DIRECTIONS
Omit every picture, then return each line of the data below exactly.

INFORMATION PROVIDED

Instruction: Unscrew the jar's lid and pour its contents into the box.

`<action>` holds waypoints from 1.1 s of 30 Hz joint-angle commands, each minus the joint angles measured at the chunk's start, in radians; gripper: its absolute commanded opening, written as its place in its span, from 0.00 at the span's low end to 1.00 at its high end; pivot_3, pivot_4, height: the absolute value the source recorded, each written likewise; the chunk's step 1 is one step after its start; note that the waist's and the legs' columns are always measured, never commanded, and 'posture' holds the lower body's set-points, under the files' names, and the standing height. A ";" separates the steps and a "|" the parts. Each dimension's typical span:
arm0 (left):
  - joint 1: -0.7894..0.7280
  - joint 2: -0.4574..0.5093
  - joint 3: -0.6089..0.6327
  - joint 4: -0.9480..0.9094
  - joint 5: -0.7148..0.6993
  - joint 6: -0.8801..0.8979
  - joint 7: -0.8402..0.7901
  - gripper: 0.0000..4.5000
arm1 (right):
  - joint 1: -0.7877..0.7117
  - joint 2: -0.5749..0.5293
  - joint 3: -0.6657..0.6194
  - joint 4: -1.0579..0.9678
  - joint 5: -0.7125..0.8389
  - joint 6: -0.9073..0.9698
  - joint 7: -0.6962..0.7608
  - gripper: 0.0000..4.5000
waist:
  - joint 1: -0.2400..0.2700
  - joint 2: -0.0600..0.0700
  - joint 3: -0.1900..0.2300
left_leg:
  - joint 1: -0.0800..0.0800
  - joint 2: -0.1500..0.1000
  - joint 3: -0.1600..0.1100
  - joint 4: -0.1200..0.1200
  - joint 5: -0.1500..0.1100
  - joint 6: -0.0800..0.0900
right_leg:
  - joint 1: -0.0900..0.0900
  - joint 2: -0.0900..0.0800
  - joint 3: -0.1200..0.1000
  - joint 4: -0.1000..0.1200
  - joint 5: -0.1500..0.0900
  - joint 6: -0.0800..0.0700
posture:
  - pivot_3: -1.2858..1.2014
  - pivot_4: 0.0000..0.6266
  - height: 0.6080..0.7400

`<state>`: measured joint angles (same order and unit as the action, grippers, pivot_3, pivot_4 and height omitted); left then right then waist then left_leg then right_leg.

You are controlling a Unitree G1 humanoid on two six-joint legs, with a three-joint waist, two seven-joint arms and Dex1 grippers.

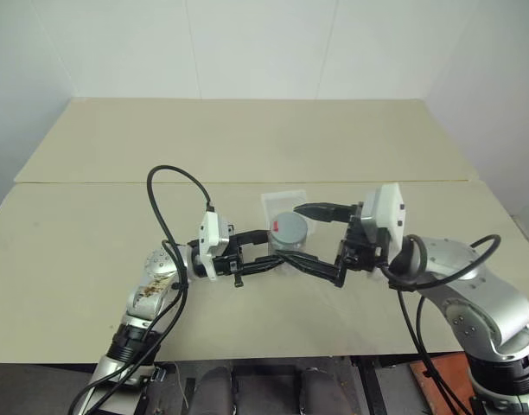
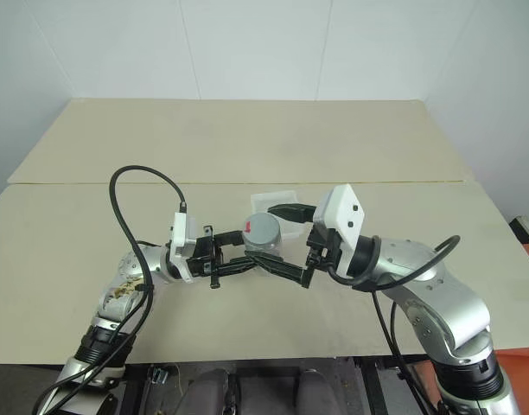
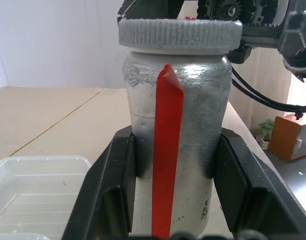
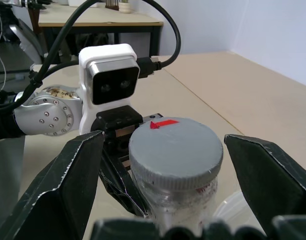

WRITTEN REPLY
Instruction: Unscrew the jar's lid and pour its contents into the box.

`<action>` holds waypoints from 1.1 s of 30 Hz joint-angle commands, each minus the joint angles measured at the chunk's start, in radians; gripper: its absolute commanded opening, written as its place in its span, from 0.00 at the span's low end to 1.00 at its high end; pivot_3, pivot_4, height: the absolute value the source recorded, each written likewise; the chunk's step 1 is one step after its start; note that the waist's and the legs' columns are always measured, never commanded, and 'posture' holds the lower body's set-points, under the files' names, and the standing height. A ";" separates the steps and a "|" the parts. Each dimension's typical span:
arm0 (left):
  - joint 1: -0.7894..0.7280
  - joint 2: -0.4574..0.5093
  - joint 3: -0.6089..0.6327
  - joint 4: -0.9480..0.9094
  - joint 5: -0.7148..0.6993
  - joint 6: -0.8801..0.8979
  - joint 7: -0.8402..0.7901
  - gripper: 0.0000..4.5000
arm1 (right):
  - joint 1: -0.7877..0.7117
  - joint 2: -0.5749..0.5293
  - joint 3: -0.6657..0.6194
  - joint 4: -1.0579..0.9678
  - joint 5: -0.7125..0.8389
  - joint 6: -0.9073..0.9698
  - joint 7: -0.6962..0.7608
  - gripper: 0.0000..4.5000
waist:
  - joint 1: -0.2400..0.2700
  - joint 2: -0.0600..0.0700
  - joint 3: -0.1900..0.2300
left_leg:
  - joint 1: -0.0800..0.0800
  - joint 2: -0.1500..0.1000
  - joint 3: -0.1600..0.1100
  - joint 4: -0.1200..0.1200
  - joint 5: -0.1500..0.1100
  - joint 6: -0.0800..0.0900
right_leg:
  - joint 1: -0.0900..0.0900
  - joint 2: -0.0900..0.0800
  - joint 3: -0.1200..0.1000
  - joint 4: -0.1000..0.1200
  - joint 5: -0.1500..0.0900
  - joint 6: -0.0800..0.0700
posture:
  - pivot_3: -1.2858..1.2014
  - pivot_4: 0.0000..0.6266
  - height: 0.6080..0.7400

`<state>`: measured joint angles (same order and unit as the action, grippers, pivot_3, pivot_4 and height omitted); left then right then waist then left_leg then right_leg.

You are controlling a Unitree G1 humanoid on two six-joint legs, with a three-joint waist, two seven-joint arms and Dex1 grippers.

For this exercise, nothing further remains to be done.